Three things have converged in the news that need some analysis in light of the First Amendment.
First, Alex Jones’ conspiracy-mongering Infowars has been blacklisted — in total or in part — by Facebook, YouTube, Apple and Spotify. Jones calls the move “communist-style censorship.”
Second, President Donald J. Trump has ratcheted up the frequency and intensity of his rhetoric about the news media being “the enemy of the people.”
Third, Ipsos Public Affairs, “a nonpartisan, objective, survey-based research practice made up of seasoned professionals,” reports that 26 percent of Americans say “the president should have the authority to close news outlets engaged in bad behavior.”
So how does the foregoing relate to the First Amendment, which says: “Congress shall make no law … abridging the freedom of speech, or of the press… ”? Let’s consider a few myths and realities.
The First Amendment declares that government shall not be in the business of limiting freedom of expression, whether we’re talking about speech, print or a variety of other forms of communication that the courts have decided are also protected.
As with all freedoms, freedom of expression isn’t absolute. There are limits — such as the classic example that “you can’t yell ‘Fire!’ in a crowded theater, thus endangering lives. You can’t defame others. You can’t promote crime. You can’t incite to riot. But barring such compelling state interests, the government promises not to abridge your right to communicate as you see fit.
However, and here’s the critical issue: That guarantee applies only to government. It doesn’t mean that your employer, your faith group, your professional organization or some other entity with which you wish to affiliate won’t take punitive action if your message or manner of presentation contravenes their rules or norms.
Nor does it mean that your neighbors won’t shun you, your customers won’t boycott your business or the electorate won’t refuse to vote for you if it doesn’t like what you’re saying.
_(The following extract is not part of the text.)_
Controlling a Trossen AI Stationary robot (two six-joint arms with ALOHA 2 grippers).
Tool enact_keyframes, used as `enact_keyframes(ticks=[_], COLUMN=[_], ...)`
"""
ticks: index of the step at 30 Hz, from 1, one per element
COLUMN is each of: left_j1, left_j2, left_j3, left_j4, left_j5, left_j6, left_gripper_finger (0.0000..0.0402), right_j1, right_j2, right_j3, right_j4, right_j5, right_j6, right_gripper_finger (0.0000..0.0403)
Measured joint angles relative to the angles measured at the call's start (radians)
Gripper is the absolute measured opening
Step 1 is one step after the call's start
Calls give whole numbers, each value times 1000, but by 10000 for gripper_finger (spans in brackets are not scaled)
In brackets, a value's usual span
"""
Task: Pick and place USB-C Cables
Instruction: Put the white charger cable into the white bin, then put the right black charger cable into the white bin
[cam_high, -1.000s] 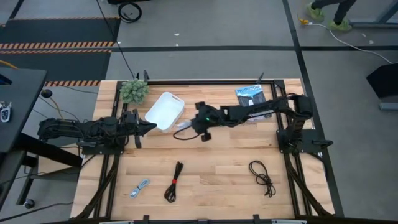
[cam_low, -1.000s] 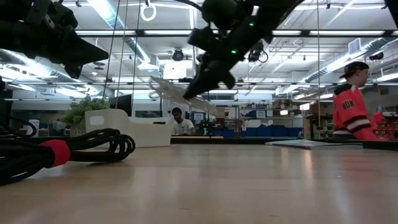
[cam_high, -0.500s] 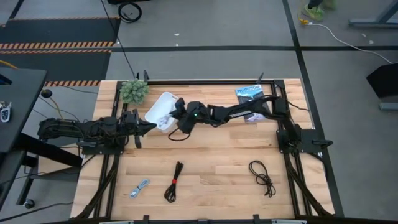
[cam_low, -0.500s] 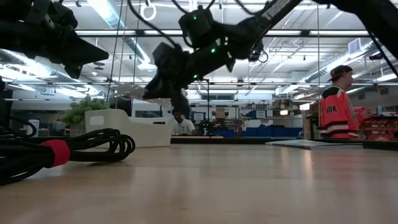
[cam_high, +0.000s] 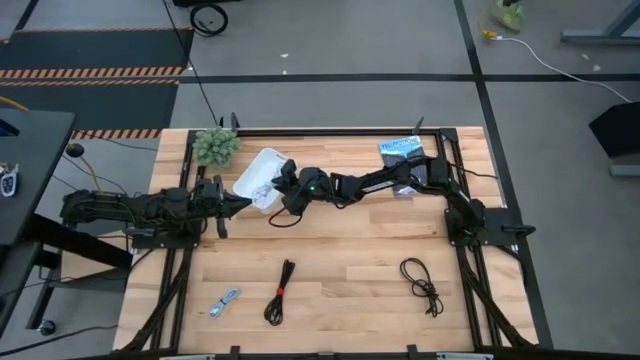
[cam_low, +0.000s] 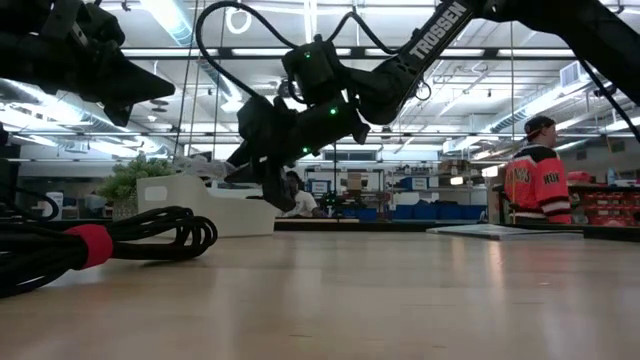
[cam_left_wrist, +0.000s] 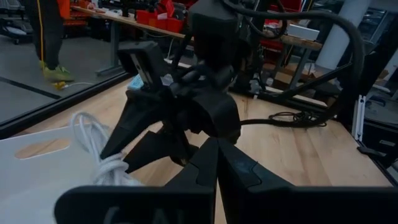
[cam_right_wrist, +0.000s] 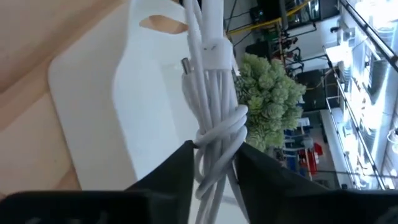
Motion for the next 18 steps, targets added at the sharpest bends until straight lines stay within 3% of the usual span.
enact_keyframes(ticks=[6, 18], left_j1=[0, 0], left_j2=[0, 0], left_j3=[0, 0], left_j4=[0, 0], left_j5=[0, 0], left_j6=[0, 0], left_gripper_finger=[11, 11], right_j1=[3, 8], right_j2=[-3, -84], right_j3=[0, 0], right_j4=[-16, -44], right_j5=[14, -5], right_j6=[56, 110], right_gripper_finger=[169, 174])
The amendment is solely about what the government can and cannot do.
Furthermore, freedom of the press means merely that if you have a press, you’re free to write and print what you want. It doesn’t mean that you have any obligation to produce and disseminate what I want promoted.
If you refuse to use your press to share my message, it’s not censorship. It’s purely and completely a matter of business. Facebook, YouTube, Apple and Spotify have made just such a business decision concerning Alex Jones and Infowars.
Clearly, our nation’s founders were committed to freedom in the realm of communication. They recognized that a free press — inconvenient though journalists and their proclamations can be sometimes be — was still one of the best ways to hold government leaders accountable in a free society.
Although my exercise of freedom of speech and press might be offensive or disruptive to some, and although some might strongly disagree with my expressed opinions, the fact that I’m exercising a constitutional right doesn’t make me an “enemy of the people.”
Alex Jones clearly doesn’t understand what the First Amendment is and is not! The First Amendment is about what roles government can and can’t play. It’s not about business decisions by organizations that deal in communication.
And President Trump doesn’t grasp the depth of wisdom enshrined in the First Amendment’s protection of a free press. Swamps of political incompetence and corruption are almost never drained by the initiative of politicians. They’re drained when a free press persists in shining its spotlight on sordid realities.
But the biggest — and frankly, most disconcerting — misunderstanding of all involves the 26 percent of Americans who believe that “the president should have the authority to close news outlets engaged in what that individual deems as ‘bad behavior.’” They don’t understand the division of responsibility and the checks and balances on which our constitutional republic is based.
The overt and constant attacks leveled by the president at news outlets that report things he doesn’t like emboldened the decision — coordinated by The Boston Globe’s Editorial Board — of more than 100 publications across the United States to publish editorials today rejecting Trump’s repeated attacks on the press. [The Orlando Sentinel joined the message by publishing a guest editorial from its sister news organization, the South Florida Sun Sentinel.]
In dictatorships, the supreme leader decides unilaterally what’s good, what’s bad and what to do about it. But in a government “of the people, by the people and for the people,” we have such safeguards against tyrants — one of the most important is our Constitution’s First Amendment.
The Rev. Bryan Fulwider, one of the Three Wise Guys on the radio program Friends Talking Faith, is also chair of the Executive Committee of the Interfaith Council of Central Florida.